Other features and advantages of the present invention will be apparent more clearly from the reading of the following description of several preferred embodiments of the invention, given by way of nonlimiting examples and with reference to the corresponding accompanying drawings in which:
Referring to
The visible image capture device CIV and the invisible image capture device CII are disposed facing a user UT situated in an observation area ZO. The devices CIV and CII are adjusted to have the same focal length and to capture digital images relating to the same objects of the observation area ZO. The capture devices CIV and CII are disposed side-by-side, for example, or one above the other.
The visible image capture device CIV, also referred to as an imaging device, is a digital still camera, a digital video camera, a camcorder or a webcam, for example.
A visible image captured in accordance with the invention is made up either of a digital image captured by a digital still camera, for example, or a plurality of digital images forming a video sequence captured by a video camera or a camcorder, for example. The visible image capture device CIV transmits a real digital image IR representing the observation area ZO to the image segmentation device DSI.

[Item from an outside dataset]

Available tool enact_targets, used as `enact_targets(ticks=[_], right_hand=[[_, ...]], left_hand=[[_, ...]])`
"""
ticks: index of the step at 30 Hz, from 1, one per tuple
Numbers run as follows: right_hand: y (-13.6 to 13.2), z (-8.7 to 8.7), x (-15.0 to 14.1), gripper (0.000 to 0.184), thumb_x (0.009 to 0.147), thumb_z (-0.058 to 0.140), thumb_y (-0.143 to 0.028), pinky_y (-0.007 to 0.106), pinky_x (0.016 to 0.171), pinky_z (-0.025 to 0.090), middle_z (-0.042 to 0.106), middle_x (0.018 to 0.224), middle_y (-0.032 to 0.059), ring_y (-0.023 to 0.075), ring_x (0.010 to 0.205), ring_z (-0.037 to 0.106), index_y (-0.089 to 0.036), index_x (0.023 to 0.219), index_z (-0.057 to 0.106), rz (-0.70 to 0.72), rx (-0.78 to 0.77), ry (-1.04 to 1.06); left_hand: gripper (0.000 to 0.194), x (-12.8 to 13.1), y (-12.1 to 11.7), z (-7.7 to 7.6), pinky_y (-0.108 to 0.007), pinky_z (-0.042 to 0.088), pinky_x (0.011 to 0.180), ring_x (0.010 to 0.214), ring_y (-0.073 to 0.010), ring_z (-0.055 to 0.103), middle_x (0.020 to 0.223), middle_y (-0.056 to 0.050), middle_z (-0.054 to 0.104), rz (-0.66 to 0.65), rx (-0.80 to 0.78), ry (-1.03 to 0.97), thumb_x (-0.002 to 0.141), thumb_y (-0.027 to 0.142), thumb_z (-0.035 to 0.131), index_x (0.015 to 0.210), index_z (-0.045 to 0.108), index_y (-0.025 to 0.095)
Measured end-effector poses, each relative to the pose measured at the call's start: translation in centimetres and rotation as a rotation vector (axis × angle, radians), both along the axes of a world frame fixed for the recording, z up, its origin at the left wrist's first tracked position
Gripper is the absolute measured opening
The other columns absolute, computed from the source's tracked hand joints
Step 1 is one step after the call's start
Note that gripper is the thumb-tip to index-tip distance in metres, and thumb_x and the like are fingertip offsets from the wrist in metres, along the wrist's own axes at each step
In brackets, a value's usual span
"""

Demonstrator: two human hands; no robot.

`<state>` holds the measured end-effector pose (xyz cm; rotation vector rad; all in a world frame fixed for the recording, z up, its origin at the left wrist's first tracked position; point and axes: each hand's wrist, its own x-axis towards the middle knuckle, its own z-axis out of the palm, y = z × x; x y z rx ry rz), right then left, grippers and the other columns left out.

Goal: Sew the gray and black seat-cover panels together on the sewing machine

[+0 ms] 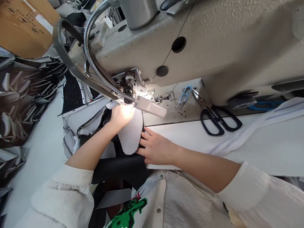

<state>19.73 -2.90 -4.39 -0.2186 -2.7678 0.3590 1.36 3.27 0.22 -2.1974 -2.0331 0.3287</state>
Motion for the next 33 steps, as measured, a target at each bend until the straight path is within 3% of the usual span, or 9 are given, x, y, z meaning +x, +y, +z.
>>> enact_targets(ticks=[11,14,17,20,22,25,28,31,33], right_hand=[[0.5,0.7,0.3,0.019,0.080,0.057,-0.025,0.051,0.108,0.026,0.062,0.100,0.0086,0.0260,0.109,0.048,-0.020,0.097,0.066,0.044,-0.085,0.011],[1.0,1.4,1.9,0.030,0.086,0.044,-0.015,0.040,0.102,0.038,0.063,0.106,0.0072,0.0211,0.109,0.051,-0.021,0.108,0.063,0.074,-0.134,0.028],[2.4,1.6,4.2,0.038,0.089,0.035,-0.009,0.034,0.089,0.047,0.063,0.113,0.0085,0.0193,0.104,0.056,-0.019,0.113,0.062,-0.262,-0.040,-0.011],[4.6,1.1,6.6,0.042,0.088,0.033,-0.004,0.042,0.096,0.042,0.056,0.126,0.0156,0.0265,0.118,0.049,-0.012,0.121,0.058,-0.695,0.162,-0.175],[6.1,0.9,7.7,0.045,0.087,0.033,-0.003,0.048,0.101,0.037,0.048,0.134,0.0197,0.0310,0.125,0.042,-0.006,0.128,0.052,-0.843,0.227,-0.278],[7.6,1.1,8.5,0.045,0.087,0.033,-0.006,0.047,0.096,0.041,0.047,0.133,0.0207,0.0334,0.120,0.045,-0.004,0.128,0.050,-0.873,0.214,-0.382],[7.9,2.0,8.3,0.042,0.086,0.031,-0.007,0.045,0.085,0.045,0.054,0.121,0.0167,0.0315,0.105,0.051,-0.012,0.119,0.057,-0.822,0.189,-0.398],[7.6,2.9,7.8,0.041,0.085,0.028,-0.007,0.045,0.082,0.043,0.059,0.107,0.0127,0.0289,0.096,0.052,-0.022,0.102,0.063,-0.759,0.169,-0.378],[7.3,3.0,7.6,0.039,0.087,0.028,-0.007,0.044,0.081,0.042,0.061,0.095,0.0136,0.0289,0.094,0.052,-0.019,0.091,0.065,-0.724,0.217,-0.413]], left_hand=[[0.034,-1.3,0.2,-0.9,-0.031,0.046,0.074,0.085,-0.0230,0.065,0.090,-0.012,0.070,-0.071,-0.022,-0.137,0.093,0.022,0.035,0.092,0.068,0.014],[0.031,-1.7,-0.2,-1.4,-0.028,0.046,0.072,0.084,-0.0216,0.066,0.090,-0.010,0.070,-0.024,0.038,-0.193,0.092,0.021,0.036,0.091,0.067,0.015],[0.030,-1.9,-0.4,-2.0,-0.028,0.046,0.072,0.083,-0.0213,0.066,0.091,-0.011,0.070,0.004,0.065,-0.220,0.091,0.021,0.036,0.093,0.065,0.014],[0.032,-1.9,-0.3,-2.5,-0.030,0.047,0.074,0.083,-0.0215,0.065,0.091,-0.012,0.069,0.012,0.083,-0.247,0.093,0.024,0.035,0.093,0.065,0.014],[0.034,-1.9,-0.4,-2.7,-0.031,0.047,0.077,0.085,-0.0219,0.064,0.092,-0.012,0.068,0.006,0.118,-0.250,0.093,0.025,0.034,0.095,0.065,0.014],[0.033,-1.9,-0.6,-2.8,-0.032,0.047,0.083,0.102,-0.0242,0.058,0.103,-0.014,0.064,-0.045,0.201,-0.210,0.093,0.025,0.035,0.099,0.065,0.014],[0.032,-1.9,-0.8,-2.6,-0.032,0.046,0.085,0.114,-0.0264,0.050,0.110,-0.015,0.060,-0.106,0.242,-0.183,0.094,0.028,0.037,0.102,0.066,0.015],[0.033,-1.8,-0.8,-2.3,-0.032,0.048,0.081,0.107,-0.0256,0.053,0.106,-0.013,0.061,-0.104,0.211,-0.202,0.094,0.032,0.038,0.100,0.067,0.017],[0.033,-1.6,-0.7,-2.2,-0.032,0.048,0.078,0.101,-0.0241,0.055,0.103,-0.011,0.063,-0.090,0.182,-0.220,0.094,0.031,0.038,0.099,0.068,0.019]])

The invisible image capture device CII includes light-emitting diodes LED, an optical system and a CCD (Charge-Coupled Device) matrix, for example. The diodes are disposed in the form of a matrix or strip and emit a beam of electromagnetic waves in the invisible spectrum, such as the infrared spectrum, toward the observation area ZO. The optical system causes the beam emitted by the diodes and reflected from surfaces of objects of the observation area to converge toward the CCD matrix.
Photosensitive elements of the CCD matrix are associated with respective capacitors for storing charges induced by the absorption of the beam by the photosensitive elements. The charges contained in the capacitors are then converted, in particular by means of field-effect transistors, into voltages usable by the invisible image capture device CII which then associates a level of luminance with each photosensitive element voltage.
The luminance levels obtained depend on the energy of the beam of absorbed electromagnetic waves, and consequently on the material of the objects from which the beam is reflected. The invisible image capture device CII then transmits a monochrome digital luminance level image INL signal to the image segmentation device DSI. The luminance level image INL comprises a predetermined number of pixels according to a digital image resolution specific to the CCD matrix and, the higher the luminance level of the received signal, the brighter each pixel.
Moreover, the invisible image capture device CII is capable of evaluating the distance at which each object of the observation area ZO is located, for example as a function of the round trip time of the beam of electromagnetic waves between the time at which it was emitted and the time at which it was received by the CCD matrix. A limit time is predetermined in order to eliminate electromagnetic waves that have been reflected more than once, for example. The invisible image capture device CII then transmits a digital color level image INC to the image segmentation device DSI. Each pixel of the image INC corresponds to a point of an object of the observation area ZO according to a digital image resolution specific to the CCD matrix, and the color of a pixel belongs to a predetermined color palette and represents a distance at which the point corresponding to the pixel is located.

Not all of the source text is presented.